■ **To do**
Your answer must be an exact transcription of every record below, with the pictures omitted.
Record set Block Start
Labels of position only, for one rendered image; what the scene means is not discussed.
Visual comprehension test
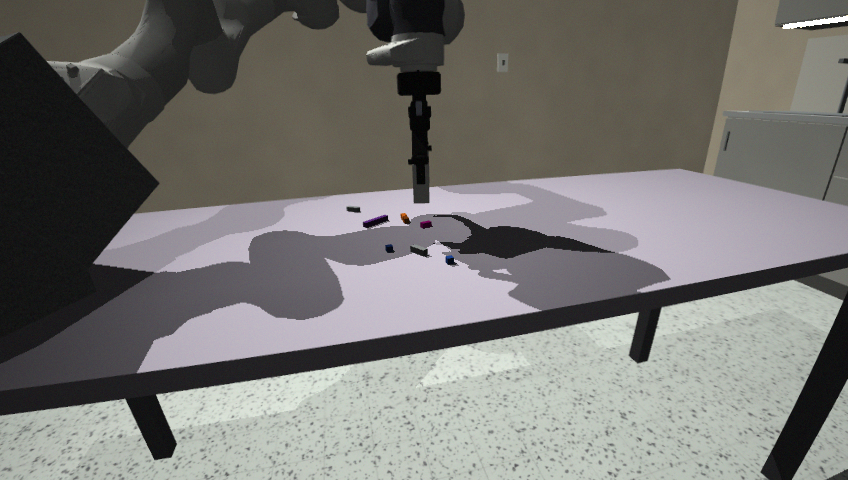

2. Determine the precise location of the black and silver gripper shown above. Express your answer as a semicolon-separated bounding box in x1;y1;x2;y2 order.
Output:
397;70;441;204

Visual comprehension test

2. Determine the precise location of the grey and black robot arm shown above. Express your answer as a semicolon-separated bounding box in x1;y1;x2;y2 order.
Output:
47;0;465;148

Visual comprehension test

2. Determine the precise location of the purple rod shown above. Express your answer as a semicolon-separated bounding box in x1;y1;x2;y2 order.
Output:
363;215;388;228

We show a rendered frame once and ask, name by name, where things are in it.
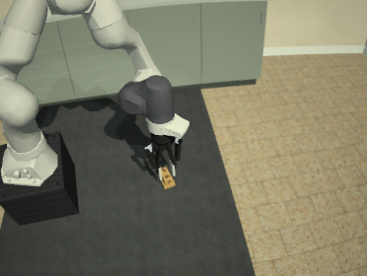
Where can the yellow cube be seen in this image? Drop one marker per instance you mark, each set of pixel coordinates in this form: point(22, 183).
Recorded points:
point(164, 170)
point(167, 178)

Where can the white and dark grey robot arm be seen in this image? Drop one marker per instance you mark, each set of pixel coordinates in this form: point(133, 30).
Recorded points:
point(30, 157)

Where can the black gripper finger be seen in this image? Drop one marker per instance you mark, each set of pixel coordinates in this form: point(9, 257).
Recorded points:
point(157, 162)
point(177, 156)

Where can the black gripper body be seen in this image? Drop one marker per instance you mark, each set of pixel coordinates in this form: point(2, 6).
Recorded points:
point(161, 139)

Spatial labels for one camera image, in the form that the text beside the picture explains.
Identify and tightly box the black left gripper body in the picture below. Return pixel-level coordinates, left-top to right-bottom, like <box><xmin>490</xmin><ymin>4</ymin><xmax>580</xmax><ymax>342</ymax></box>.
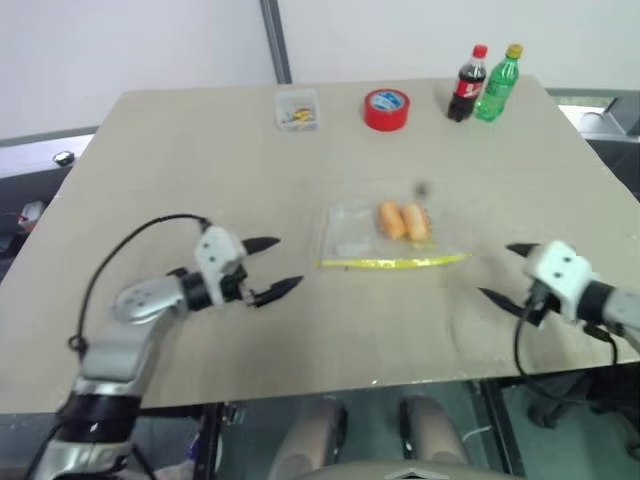
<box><xmin>219</xmin><ymin>266</ymin><xmax>261</xmax><ymax>306</ymax></box>

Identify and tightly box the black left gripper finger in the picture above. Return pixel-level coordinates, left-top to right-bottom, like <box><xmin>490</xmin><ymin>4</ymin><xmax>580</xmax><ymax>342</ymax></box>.
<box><xmin>242</xmin><ymin>236</ymin><xmax>283</xmax><ymax>257</ymax></box>
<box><xmin>251</xmin><ymin>275</ymin><xmax>306</xmax><ymax>310</ymax></box>

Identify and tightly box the dark vertical wall post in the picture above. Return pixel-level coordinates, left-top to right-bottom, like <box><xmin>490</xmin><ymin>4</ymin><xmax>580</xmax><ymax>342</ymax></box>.
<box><xmin>258</xmin><ymin>0</ymin><xmax>294</xmax><ymax>85</ymax></box>

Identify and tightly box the clear zip bag yellow seal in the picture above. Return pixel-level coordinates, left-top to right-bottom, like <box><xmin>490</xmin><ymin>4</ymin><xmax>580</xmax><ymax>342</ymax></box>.
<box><xmin>314</xmin><ymin>196</ymin><xmax>474</xmax><ymax>272</ymax></box>

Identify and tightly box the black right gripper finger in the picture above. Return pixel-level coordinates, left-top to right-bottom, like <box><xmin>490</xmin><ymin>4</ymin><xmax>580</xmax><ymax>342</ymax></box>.
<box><xmin>476</xmin><ymin>287</ymin><xmax>527</xmax><ymax>318</ymax></box>
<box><xmin>505</xmin><ymin>242</ymin><xmax>543</xmax><ymax>259</ymax></box>

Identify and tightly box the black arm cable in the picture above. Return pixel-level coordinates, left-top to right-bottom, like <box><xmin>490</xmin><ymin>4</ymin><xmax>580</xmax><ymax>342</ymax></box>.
Record set Block End
■ **Output below**
Labels of position only, for one rendered image; what the scene means is not discussed.
Visual comprehension test

2. Determine the precise location of the black and silver gripper shown above. Express your answer as a semicolon-separated bounding box in x1;y1;x2;y2 order.
Output:
397;70;441;204

Visual comprehension test

2. Determine the precise location of the grey and black robot arm shown above. Express your answer as a semicolon-separated bounding box in x1;y1;x2;y2 order.
Output:
47;0;465;148

Visual comprehension test

2. Determine the precise location of the purple rod shown above. Express your answer as a semicolon-separated bounding box in x1;y1;x2;y2 order.
Output:
363;215;388;228

We show a rendered frame once and ask, name by name, where things are in it.
Where can the yellow cube be seen in this image? Drop one marker per instance you mark, each set of pixel coordinates in this form: point(22, 183).
Recorded points:
point(164, 170)
point(167, 178)

Where can the white and dark grey robot arm be seen in this image? Drop one marker per instance you mark, each set of pixel coordinates in this form: point(133, 30).
Recorded points:
point(30, 157)

Where can the black gripper finger be seen in this image? Drop one marker per instance you mark, each set of pixel coordinates in this form: point(9, 257).
Recorded points:
point(157, 162)
point(177, 156)

Where can the black gripper body be seen in this image? Drop one marker per instance you mark, each set of pixel coordinates in this form: point(2, 6).
Recorded points:
point(161, 139)

Spatial labels for one camera image, in the form that the text beside the picture explains.
Identify and tightly box the black left gripper body in the picture below. Return pixel-level coordinates, left-top to right-bottom, like <box><xmin>490</xmin><ymin>4</ymin><xmax>580</xmax><ymax>342</ymax></box>.
<box><xmin>219</xmin><ymin>266</ymin><xmax>261</xmax><ymax>306</ymax></box>

Identify and tightly box the black left gripper finger in the picture above. Return pixel-level coordinates, left-top to right-bottom, like <box><xmin>490</xmin><ymin>4</ymin><xmax>580</xmax><ymax>342</ymax></box>.
<box><xmin>242</xmin><ymin>236</ymin><xmax>283</xmax><ymax>257</ymax></box>
<box><xmin>251</xmin><ymin>275</ymin><xmax>306</xmax><ymax>310</ymax></box>

Identify and tightly box the dark vertical wall post in the picture above. Return pixel-level coordinates, left-top to right-bottom, like <box><xmin>490</xmin><ymin>4</ymin><xmax>580</xmax><ymax>342</ymax></box>.
<box><xmin>258</xmin><ymin>0</ymin><xmax>294</xmax><ymax>85</ymax></box>

Identify and tightly box the clear zip bag yellow seal in the picture above. Return pixel-level coordinates, left-top to right-bottom, like <box><xmin>490</xmin><ymin>4</ymin><xmax>580</xmax><ymax>342</ymax></box>.
<box><xmin>314</xmin><ymin>196</ymin><xmax>474</xmax><ymax>272</ymax></box>

Identify and tightly box the black right gripper finger in the picture above. Return pixel-level coordinates, left-top to right-bottom, like <box><xmin>490</xmin><ymin>4</ymin><xmax>580</xmax><ymax>342</ymax></box>.
<box><xmin>476</xmin><ymin>287</ymin><xmax>527</xmax><ymax>318</ymax></box>
<box><xmin>505</xmin><ymin>242</ymin><xmax>543</xmax><ymax>259</ymax></box>

Identify and tightly box the black arm cable in the picture above. Return pixel-level coordinates, left-top to right-bottom, like <box><xmin>490</xmin><ymin>4</ymin><xmax>580</xmax><ymax>342</ymax></box>.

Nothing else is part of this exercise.